— WHAT YOU SHOULD DO —
Please restate the listing that follows without changing anything.
-- DATA follows --
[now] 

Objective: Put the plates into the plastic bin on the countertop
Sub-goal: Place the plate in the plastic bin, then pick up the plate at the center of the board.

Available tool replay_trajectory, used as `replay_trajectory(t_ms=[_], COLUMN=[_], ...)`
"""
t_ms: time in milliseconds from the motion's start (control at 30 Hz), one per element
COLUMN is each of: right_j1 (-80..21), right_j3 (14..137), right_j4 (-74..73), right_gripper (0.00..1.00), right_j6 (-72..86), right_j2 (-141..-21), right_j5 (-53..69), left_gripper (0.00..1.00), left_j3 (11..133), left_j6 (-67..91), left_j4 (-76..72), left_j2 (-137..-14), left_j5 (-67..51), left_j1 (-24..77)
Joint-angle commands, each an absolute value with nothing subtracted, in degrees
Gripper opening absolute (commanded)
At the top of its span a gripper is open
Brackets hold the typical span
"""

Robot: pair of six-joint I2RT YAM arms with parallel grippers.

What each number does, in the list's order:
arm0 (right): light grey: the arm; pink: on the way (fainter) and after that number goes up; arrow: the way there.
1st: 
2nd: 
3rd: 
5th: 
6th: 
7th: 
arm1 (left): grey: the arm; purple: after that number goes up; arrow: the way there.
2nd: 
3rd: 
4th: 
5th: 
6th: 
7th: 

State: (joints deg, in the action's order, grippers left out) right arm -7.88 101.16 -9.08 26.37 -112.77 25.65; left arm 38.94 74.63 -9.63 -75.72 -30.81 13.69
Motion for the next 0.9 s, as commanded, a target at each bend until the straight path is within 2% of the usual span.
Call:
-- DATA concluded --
— ANSWER FOR THE TASK —
[now] 

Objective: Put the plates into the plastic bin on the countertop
Sub-goal: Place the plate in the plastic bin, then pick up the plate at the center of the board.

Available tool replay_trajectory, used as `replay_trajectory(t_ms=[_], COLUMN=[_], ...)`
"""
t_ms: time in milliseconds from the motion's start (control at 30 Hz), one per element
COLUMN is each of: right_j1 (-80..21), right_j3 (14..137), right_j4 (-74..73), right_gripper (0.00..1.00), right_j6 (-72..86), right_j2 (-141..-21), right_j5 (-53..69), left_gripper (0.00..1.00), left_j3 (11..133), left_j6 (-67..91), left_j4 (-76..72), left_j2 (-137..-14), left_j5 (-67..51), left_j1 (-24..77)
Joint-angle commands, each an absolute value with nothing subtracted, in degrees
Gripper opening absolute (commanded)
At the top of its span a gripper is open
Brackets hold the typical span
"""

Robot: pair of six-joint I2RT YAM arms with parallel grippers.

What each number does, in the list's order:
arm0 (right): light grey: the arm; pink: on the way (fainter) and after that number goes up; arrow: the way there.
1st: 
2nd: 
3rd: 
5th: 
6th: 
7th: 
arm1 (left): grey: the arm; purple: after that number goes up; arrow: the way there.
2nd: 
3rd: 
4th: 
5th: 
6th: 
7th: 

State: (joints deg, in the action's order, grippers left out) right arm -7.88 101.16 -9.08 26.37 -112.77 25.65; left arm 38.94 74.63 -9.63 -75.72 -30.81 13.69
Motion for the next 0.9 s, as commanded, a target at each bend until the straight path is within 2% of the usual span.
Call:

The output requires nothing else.